INFORMATION PROVIDED =

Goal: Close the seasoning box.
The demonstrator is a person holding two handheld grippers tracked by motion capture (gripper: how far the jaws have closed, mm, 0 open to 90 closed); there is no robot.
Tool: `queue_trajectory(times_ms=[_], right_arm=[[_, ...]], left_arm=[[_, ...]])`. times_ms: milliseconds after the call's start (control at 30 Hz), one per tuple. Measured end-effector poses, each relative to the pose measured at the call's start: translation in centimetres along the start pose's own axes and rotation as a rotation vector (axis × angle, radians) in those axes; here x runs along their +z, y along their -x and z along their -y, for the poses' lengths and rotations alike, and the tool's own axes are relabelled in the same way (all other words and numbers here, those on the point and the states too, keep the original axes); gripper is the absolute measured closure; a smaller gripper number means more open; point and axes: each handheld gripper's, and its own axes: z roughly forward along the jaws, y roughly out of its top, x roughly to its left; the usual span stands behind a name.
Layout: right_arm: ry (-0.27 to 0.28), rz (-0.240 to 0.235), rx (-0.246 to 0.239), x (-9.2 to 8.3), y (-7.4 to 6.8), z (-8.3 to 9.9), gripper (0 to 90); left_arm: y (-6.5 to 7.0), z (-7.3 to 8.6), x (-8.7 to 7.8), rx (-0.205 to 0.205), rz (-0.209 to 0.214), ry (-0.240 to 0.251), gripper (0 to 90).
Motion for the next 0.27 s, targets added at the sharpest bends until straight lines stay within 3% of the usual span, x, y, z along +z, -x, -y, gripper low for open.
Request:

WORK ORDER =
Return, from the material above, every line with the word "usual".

PROBLEM SOLUTION =
Tool: `queue_trajectory(times_ms=[_], right_arm=[[_, ...]], left_arm=[[_, ...]])`. times_ms: milliseconds after the call's start (control at 30 Hz), one per tuple. Measured end-effector poses, each relative to the pose measured at the call's start: translation in centimetres along the start pose's own axes and rotation as a rotation vector (axis × angle, radians) in those axes; here x runs along their +z, y along their -x and z along their -y, for the poses' lengths and rotations alike, and the tool's own axes are relabelled in the same way (all other words and numbers here, those on the point and the states too, keep the original axes); gripper is the absolute measured closure; a smaller gripper number means more open; point and axes: each handheld gripper's, and its own axes: z roughly forward along the jaws, y roughly out of its top, x roughly to its left; the usual span stands behind a name.
Motion for the next 0.27 s, targets added at the sharpest bends until straight lines stay within 3% of the usual span, x, y, z along +z, -x, -y, gripper low for open.

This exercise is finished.